Obesity is a chronic, genetically programmed disease. The environment in which we live, referred to as an obesogenic environment, certainly plays a major permissive role in the expression of the many genes that lead to the accumulation of fat mass. As with any other chronic disease, obesity may be treated, managed, controlled, and even put into remission. But it cannot be cured. Patients need to understand this premise, because the treatment of obesity is life-long. The implementation of models of chronic disease management for the treatment of obesity provides the appropriate framework for success. Thus, obesity treatment should include all available treatment modalities, from lifestyle changes that include better nutrition and more physical activity (NOT diet and exercise), to pharmacotherapy, to the use of devices, and surgery for weight loss.13–16
Under the leadership of Bob Kushner, the American Board of Obesity Medicine was established in 2011 “to serve the public and the field of obesity medicine through the establishment and maintenance of criteria and procedures for examination and certification of candidate physicians who seek recognition of their accomplishments in obesity medicine”.17 Organizations which have dealt with obesity as a disease—including The Obesity Society (TOS), formerly the North American Association for the Study of Obesity (NAASO); the American Society of Bariatric Physicians (ASBP), now the Obesity Medical Association (OMA); and the American Society for Bariatric and Metabolic Surgery (ASBMS), formerly the American Society for Bariatric Surgery (ASBS)—have been joined by many specialty societies to address obesity care.
The fruitful partnerships of physicians and pharmaceutical and biotechnology companies, recognized by the Association of Clinical Researchers and Educators (ACRE) as a healthy working relationship that advances medicine,18 has brought to the market newer and safer treatment options for obesity. There are currently five US Food and Drug Administration (FDA) approved medications for the treatment of obesity as a chronic disease. More compounds are in clinical trials. In addition, procedures such as vagal blockade and intra-gastric balloon placement, are already available for selected patients.19,20 Bariatric surgery has been refined, with most procedures now being done laparoscopically.

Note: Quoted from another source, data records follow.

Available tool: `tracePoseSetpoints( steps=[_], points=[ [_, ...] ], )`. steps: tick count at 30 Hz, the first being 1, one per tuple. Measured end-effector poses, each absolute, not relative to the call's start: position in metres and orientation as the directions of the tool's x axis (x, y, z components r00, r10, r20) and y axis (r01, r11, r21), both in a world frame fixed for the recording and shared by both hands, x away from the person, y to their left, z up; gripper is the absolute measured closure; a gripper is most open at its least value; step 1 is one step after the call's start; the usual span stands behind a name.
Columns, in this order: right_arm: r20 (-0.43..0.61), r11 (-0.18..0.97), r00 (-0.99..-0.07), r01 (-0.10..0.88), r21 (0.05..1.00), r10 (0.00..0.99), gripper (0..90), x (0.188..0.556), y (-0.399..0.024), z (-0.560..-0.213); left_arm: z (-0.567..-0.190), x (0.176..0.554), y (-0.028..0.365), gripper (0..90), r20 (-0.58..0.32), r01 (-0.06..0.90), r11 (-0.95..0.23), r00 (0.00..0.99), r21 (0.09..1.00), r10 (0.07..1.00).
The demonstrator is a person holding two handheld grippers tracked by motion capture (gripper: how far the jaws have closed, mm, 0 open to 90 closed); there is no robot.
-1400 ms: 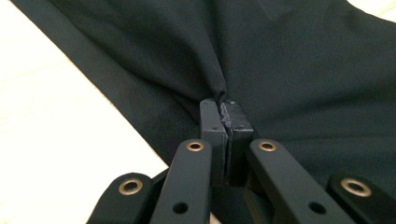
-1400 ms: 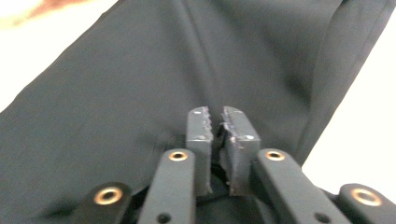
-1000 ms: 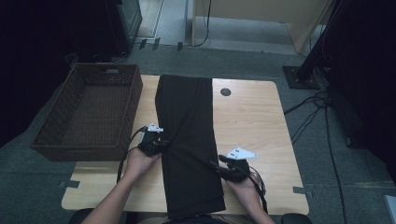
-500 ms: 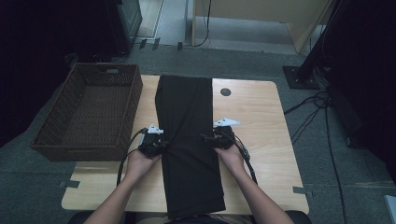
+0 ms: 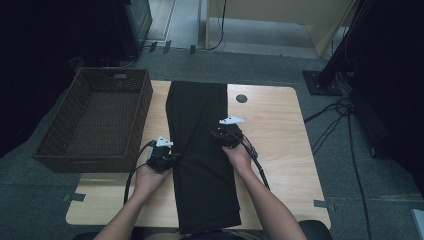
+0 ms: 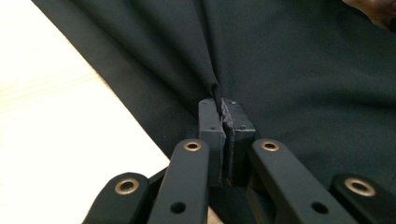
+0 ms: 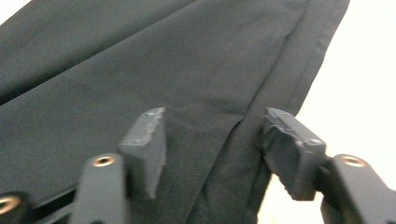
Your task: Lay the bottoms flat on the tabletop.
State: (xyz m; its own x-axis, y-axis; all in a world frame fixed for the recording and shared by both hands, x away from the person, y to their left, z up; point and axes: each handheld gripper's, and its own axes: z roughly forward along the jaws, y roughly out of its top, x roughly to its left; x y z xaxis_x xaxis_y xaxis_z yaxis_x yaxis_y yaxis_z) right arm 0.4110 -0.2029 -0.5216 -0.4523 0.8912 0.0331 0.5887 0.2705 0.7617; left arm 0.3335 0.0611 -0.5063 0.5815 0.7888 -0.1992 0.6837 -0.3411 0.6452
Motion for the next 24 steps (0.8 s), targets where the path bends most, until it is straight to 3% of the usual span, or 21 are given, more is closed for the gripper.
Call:
tracePoseSetpoints(
  steps=[1, 3, 7, 15, 24],
  points=[
    [0.035, 0.264, -0.446, 0.588, 0.765, 0.894, 45.7, 0.411, -0.204, -0.522, -0.506, 0.333, 0.061, 86.7, -0.202, 0.685, -0.343, 0.584, 0.643, 0.786],
    [0.037, 0.262, -0.451, 0.581, 0.771, 0.892, 61.6, 0.408, -0.208, -0.521, -0.506, 0.333, 0.062, 84.0, -0.203, 0.685, -0.347, 0.587, 0.64, 0.784],
    [0.043, 0.263, -0.461, 0.577, 0.773, 0.886, 86.5, 0.403, -0.214, -0.521, -0.504, 0.335, 0.063, 72.0, -0.212, 0.686, -0.34, 0.586, 0.643, 0.782],
    [0.055, 0.264, -0.466, 0.591, 0.762, 0.883, 89.3, 0.4, -0.218, -0.52, -0.491, 0.362, 0.068, 45.9, -0.208, 0.693, -0.269, 0.522, 0.669, 0.827],
    [0.088, 0.243, -0.465, 0.604, 0.759, 0.881, 89.2, 0.393, -0.227, -0.52, -0.488, 0.411, 0.056, 35.2, -0.226, 0.73, -0.223, 0.462, 0.646, 0.858]
  ],
)
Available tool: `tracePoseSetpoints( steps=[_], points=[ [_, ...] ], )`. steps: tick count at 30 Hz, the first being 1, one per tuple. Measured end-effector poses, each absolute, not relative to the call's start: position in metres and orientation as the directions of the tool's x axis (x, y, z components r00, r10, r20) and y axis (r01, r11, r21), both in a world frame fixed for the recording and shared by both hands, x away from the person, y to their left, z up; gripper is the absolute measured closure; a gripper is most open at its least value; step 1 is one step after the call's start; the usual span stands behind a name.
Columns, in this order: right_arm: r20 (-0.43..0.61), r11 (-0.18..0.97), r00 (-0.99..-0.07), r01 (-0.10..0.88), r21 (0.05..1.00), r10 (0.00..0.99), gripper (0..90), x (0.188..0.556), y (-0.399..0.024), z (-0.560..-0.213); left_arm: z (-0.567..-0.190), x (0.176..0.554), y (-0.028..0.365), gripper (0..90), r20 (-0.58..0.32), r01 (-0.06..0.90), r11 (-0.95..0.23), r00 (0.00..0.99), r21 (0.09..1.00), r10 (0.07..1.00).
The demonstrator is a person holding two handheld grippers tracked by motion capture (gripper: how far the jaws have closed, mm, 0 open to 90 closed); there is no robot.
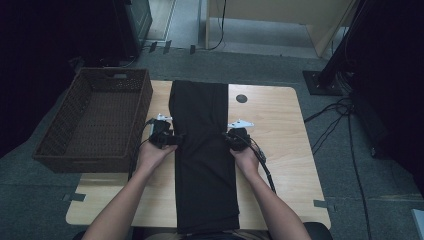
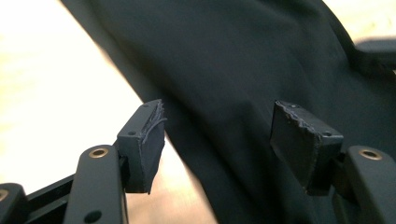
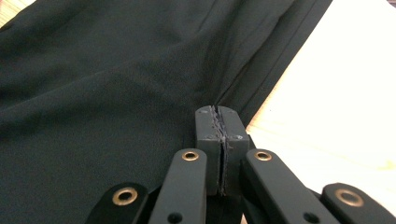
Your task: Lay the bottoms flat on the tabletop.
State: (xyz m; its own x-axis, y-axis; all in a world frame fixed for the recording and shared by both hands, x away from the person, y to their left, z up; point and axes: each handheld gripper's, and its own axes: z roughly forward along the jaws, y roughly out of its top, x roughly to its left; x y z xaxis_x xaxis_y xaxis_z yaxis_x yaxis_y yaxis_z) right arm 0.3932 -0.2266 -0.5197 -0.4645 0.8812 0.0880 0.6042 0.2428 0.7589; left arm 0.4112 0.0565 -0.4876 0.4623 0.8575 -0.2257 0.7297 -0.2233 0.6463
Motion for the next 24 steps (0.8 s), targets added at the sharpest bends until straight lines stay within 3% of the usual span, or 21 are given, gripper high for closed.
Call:
tracePoseSetpoints(
  steps=[14, 16, 20, 22, 24],
  points=[
    [0.107, 0.228, -0.467, 0.603, 0.765, 0.878, 89.0, 0.394, -0.23, -0.521, -0.505, 0.438, 0.051, 37.1, -0.189, 0.722, -0.24, 0.458, 0.649, 0.869],
    [0.106, 0.23, -0.468, 0.603, 0.764, 0.877, 89.1, 0.394, -0.229, -0.521, -0.506, 0.436, 0.046, 43.9, -0.172, 0.702, -0.269, 0.488, 0.659, 0.856],
    [0.106, 0.23, -0.467, 0.606, 0.761, 0.878, 89.1, 0.395, -0.229, -0.521, -0.507, 0.434, 0.041, 78.7, -0.162, 0.692, -0.297, 0.515, 0.658, 0.842],
    [0.106, 0.24, -0.473, 0.612, 0.754, 0.875, 89.3, 0.395, -0.231, -0.519, -0.506, 0.434, 0.043, 86.9, -0.21, 0.711, -0.275, 0.513, 0.648, 0.832],
    [0.11, 0.25, -0.479, 0.624, 0.741, 0.871, 89.6, 0.394, -0.235, -0.517, -0.502, 0.428, 0.044, 88.4, -0.238, 0.705, -0.273, 0.534, 0.654, 0.811]
  ],
)
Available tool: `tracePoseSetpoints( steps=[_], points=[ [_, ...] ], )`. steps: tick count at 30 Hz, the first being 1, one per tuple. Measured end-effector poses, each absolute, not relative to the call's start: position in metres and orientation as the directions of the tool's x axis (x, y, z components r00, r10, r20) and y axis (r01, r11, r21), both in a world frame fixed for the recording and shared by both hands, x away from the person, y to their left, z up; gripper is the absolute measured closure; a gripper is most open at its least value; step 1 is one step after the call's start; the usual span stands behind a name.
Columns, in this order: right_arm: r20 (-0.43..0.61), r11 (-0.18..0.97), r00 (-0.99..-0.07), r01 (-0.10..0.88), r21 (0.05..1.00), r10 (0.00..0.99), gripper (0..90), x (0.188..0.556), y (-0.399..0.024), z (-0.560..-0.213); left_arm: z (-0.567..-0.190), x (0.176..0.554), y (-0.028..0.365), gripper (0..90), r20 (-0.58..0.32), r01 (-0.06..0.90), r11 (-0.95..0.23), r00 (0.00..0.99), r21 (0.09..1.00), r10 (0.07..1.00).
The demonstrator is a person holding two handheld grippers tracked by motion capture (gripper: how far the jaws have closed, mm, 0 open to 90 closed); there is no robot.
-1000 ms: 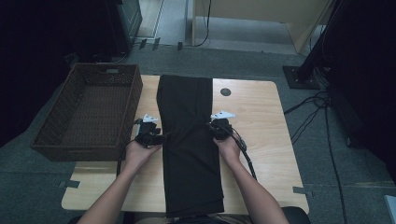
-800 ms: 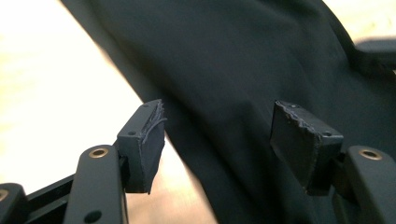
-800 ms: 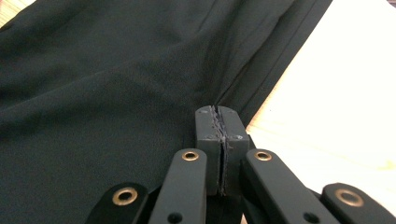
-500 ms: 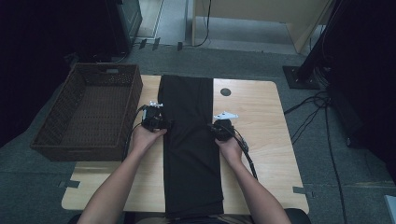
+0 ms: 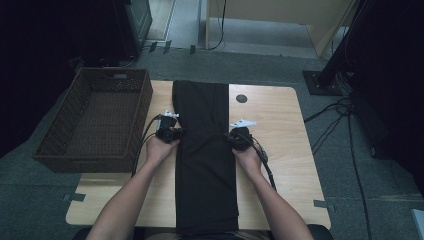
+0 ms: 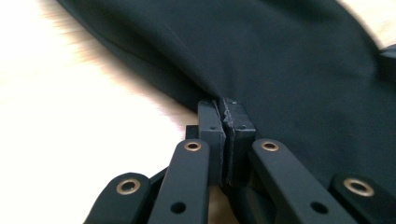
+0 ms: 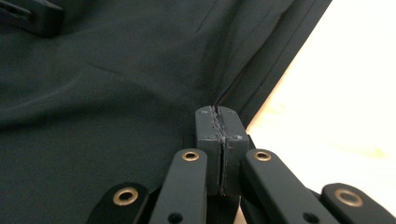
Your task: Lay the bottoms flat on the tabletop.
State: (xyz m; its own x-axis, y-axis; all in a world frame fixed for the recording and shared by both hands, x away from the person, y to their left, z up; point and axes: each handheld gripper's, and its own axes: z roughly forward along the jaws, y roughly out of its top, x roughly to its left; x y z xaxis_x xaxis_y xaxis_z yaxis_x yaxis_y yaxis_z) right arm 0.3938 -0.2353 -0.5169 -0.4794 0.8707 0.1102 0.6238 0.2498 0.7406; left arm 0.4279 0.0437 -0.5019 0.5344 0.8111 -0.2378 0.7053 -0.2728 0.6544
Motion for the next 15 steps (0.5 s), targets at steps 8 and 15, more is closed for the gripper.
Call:
tracePoseSetpoints(
  steps=[8, 15],
  points=[
    [0.117, 0.306, -0.559, 0.604, 0.736, 0.821, 89.7, 0.345, -0.252, -0.498, -0.488, 0.373, 0.05, 88.6, -0.272, 0.682, -0.308, 0.603, 0.664, 0.75],
    [0.142, 0.338, -0.604, 0.608, 0.718, 0.784, 89.6, 0.29, -0.251, -0.502, -0.498, 0.32, 0.06, 88.1, -0.325, 0.72, -0.314, 0.599, 0.619, 0.732]
  ],
)
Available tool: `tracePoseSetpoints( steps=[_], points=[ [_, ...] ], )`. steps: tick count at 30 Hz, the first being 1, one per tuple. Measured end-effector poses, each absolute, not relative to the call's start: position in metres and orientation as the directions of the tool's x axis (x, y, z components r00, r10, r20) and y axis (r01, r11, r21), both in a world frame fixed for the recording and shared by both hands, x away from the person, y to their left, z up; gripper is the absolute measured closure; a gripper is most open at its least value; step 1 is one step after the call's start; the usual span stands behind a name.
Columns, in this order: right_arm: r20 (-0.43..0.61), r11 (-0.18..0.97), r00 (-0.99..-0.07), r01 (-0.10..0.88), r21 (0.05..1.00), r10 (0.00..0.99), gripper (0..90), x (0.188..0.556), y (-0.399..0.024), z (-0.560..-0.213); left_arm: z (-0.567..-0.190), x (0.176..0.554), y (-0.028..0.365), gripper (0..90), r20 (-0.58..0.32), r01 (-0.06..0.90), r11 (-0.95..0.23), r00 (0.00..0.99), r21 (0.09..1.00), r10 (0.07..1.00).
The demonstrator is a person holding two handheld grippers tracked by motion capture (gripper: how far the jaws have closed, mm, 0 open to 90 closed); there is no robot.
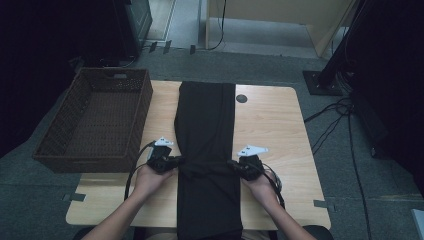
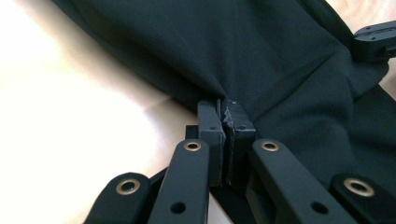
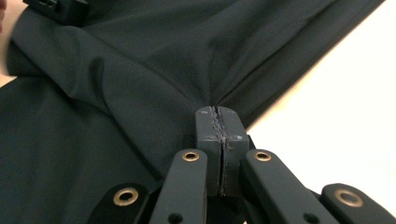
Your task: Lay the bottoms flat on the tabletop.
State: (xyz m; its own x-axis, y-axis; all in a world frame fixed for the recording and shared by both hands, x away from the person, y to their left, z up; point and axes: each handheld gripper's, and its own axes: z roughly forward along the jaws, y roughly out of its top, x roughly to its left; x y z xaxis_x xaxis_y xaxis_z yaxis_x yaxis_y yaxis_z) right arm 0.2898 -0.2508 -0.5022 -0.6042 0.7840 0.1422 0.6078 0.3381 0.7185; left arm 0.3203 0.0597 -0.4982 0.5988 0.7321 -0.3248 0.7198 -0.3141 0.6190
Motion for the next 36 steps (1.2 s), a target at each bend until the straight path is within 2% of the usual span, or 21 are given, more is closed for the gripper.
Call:
tracePoseSetpoints(
  steps=[4, 9, 11, 12, 13, 15, 19, 23, 26, 30, 36],
  points=[
    [0.16, 0.368, -0.632, 0.618, 0.695, 0.758, 89.6, 0.261, -0.252, -0.503, -0.496, 0.298, 0.061, 88.1, -0.334, 0.722, -0.335, 0.613, 0.605, 0.716],
    [0.214, 0.419, -0.671, 0.647, 0.636, 0.71, 89.5, 0.224, -0.255, -0.501, -0.497, 0.251, 0.062, 87.4, -0.343, 0.707, -0.407, 0.664, 0.579, 0.665],
    [0.254, 0.433, -0.682, 0.663, 0.61, 0.686, 89.5, 0.215, -0.257, -0.502, -0.499, 0.246, 0.063, 86.2, -0.362, 0.716, -0.403, 0.659, 0.569, 0.66],
    [0.263, 0.434, -0.681, 0.669, 0.603, 0.684, 89.1, 0.215, -0.257, -0.502, -0.499, 0.247, 0.065, 84.3, -0.359, 0.717, -0.4, 0.656, 0.57, 0.664],
    [0.254, 0.436, -0.684, 0.662, 0.609, 0.684, 88.5, 0.216, -0.259, -0.501, -0.498, 0.249, 0.065, 78.7, -0.359, 0.718, -0.39, 0.651, 0.576, 0.669],
    [0.257, 0.426, -0.673, 0.671, 0.607, 0.694, 88.4, 0.22, -0.26, -0.503, -0.496, 0.255, 0.068, 63.6, -0.358, 0.724, -0.376, 0.64, 0.578, 0.68],
    [0.249, 0.429, -0.68, 0.661, 0.616, 0.69, 88.0, 0.221, -0.26, -0.504, -0.486, 0.278, 0.072, 48.4, -0.305, 0.704, -0.335, 0.616, 0.626, 0.726],
    [0.252, 0.428, -0.681, 0.66, 0.617, 0.687, 87.8, 0.224, -0.261, -0.505, -0.481, 0.315, 0.074, 43.1, -0.309, 0.708, -0.295, 0.591, 0.642, 0.745],
    [0.25, 0.427, -0.683, 0.657, 0.622, 0.686, 87.8, 0.224, -0.261, -0.505, -0.482, 0.339, 0.071, 41.5, -0.277, 0.698, -0.289, 0.577, 0.655, 0.768],
    [0.254, 0.421, -0.682, 0.657, 0.625, 0.686, 87.7, 0.224, -0.261, -0.506, -0.485, 0.366, 0.067, 40.8, -0.227, 0.683, -0.301, 0.569, 0.666, 0.791],
    [0.259, 0.415, -0.682, 0.655, 0.632, 0.684, 87.6, 0.225, -0.261, -0.507, -0.487, 0.404, 0.064, 39.7, -0.2, 0.698, -0.299, 0.537, 0.651, 0.819]
  ],
)
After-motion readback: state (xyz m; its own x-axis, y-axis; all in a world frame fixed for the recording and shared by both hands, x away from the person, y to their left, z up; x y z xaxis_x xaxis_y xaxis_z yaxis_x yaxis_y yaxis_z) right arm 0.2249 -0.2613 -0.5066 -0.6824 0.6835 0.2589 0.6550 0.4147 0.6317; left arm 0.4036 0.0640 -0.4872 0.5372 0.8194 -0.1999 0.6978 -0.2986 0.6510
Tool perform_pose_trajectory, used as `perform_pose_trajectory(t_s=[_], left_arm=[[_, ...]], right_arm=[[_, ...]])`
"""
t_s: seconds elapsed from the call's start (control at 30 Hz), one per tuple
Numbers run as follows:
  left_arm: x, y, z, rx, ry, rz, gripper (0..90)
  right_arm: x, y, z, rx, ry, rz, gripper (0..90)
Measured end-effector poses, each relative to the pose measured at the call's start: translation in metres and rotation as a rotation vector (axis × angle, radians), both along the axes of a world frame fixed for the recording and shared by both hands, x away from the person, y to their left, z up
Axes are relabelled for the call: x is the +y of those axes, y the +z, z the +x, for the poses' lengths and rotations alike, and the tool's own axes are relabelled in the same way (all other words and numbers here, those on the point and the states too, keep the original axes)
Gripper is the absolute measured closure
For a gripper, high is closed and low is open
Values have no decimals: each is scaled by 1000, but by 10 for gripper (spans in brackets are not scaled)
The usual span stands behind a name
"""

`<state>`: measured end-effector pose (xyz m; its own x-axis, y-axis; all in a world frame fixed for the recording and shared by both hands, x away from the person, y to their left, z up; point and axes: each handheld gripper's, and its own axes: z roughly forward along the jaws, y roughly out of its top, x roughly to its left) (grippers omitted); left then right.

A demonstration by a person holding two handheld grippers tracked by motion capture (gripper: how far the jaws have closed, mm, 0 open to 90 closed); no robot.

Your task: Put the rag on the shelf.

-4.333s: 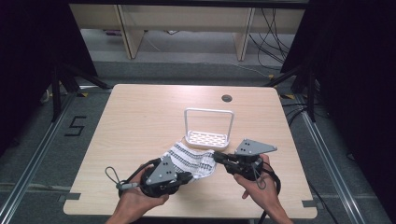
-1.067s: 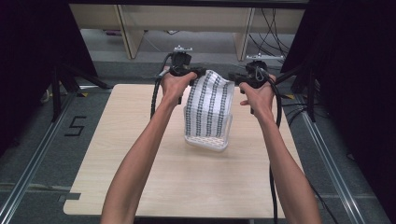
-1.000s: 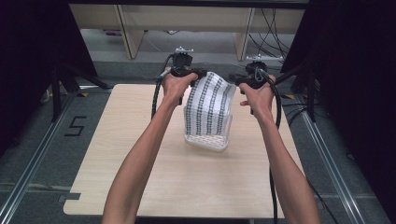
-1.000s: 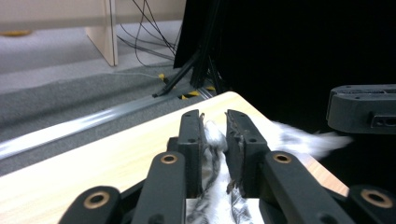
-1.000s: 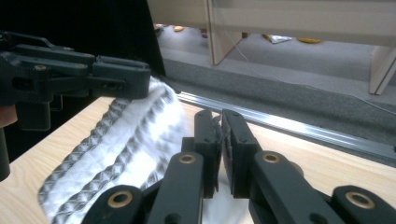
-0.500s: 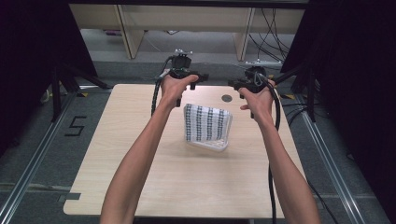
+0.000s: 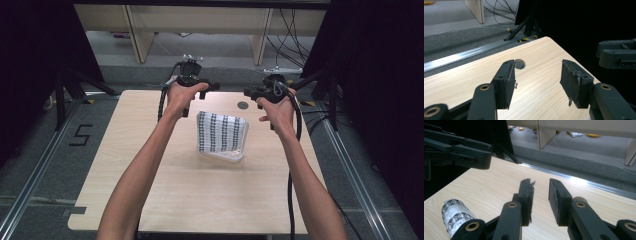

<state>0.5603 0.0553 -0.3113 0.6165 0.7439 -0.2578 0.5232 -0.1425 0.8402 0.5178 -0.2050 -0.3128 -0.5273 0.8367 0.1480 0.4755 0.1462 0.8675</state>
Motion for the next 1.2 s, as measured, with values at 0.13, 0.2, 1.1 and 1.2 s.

The single major obstacle to the effective implementation of obesity treatment programs is a lack of coverage. Both in the US and abroad, payment for obesity care is mostly excluded from coverage. It starts with federal institutions, carries through to state programs, and is mirrored by most private insurance. Despite recognition of the economic costs of obesity now, and the cost savings of treating it over time, patients do not have access to necessary medical care. It will take legislation to change antiquated federal agency rules before real progress can be made. The widespread implementation of obesity treatments will readily follow these political and economic changes.
For now, it is exciting to me that a new generation of physicians is learning about overweight, obesity, and adiposopathy as diseases that can and should be diagnosed and treated. Obesity medicine has come of age, and bariatric endocrinology is here and growing!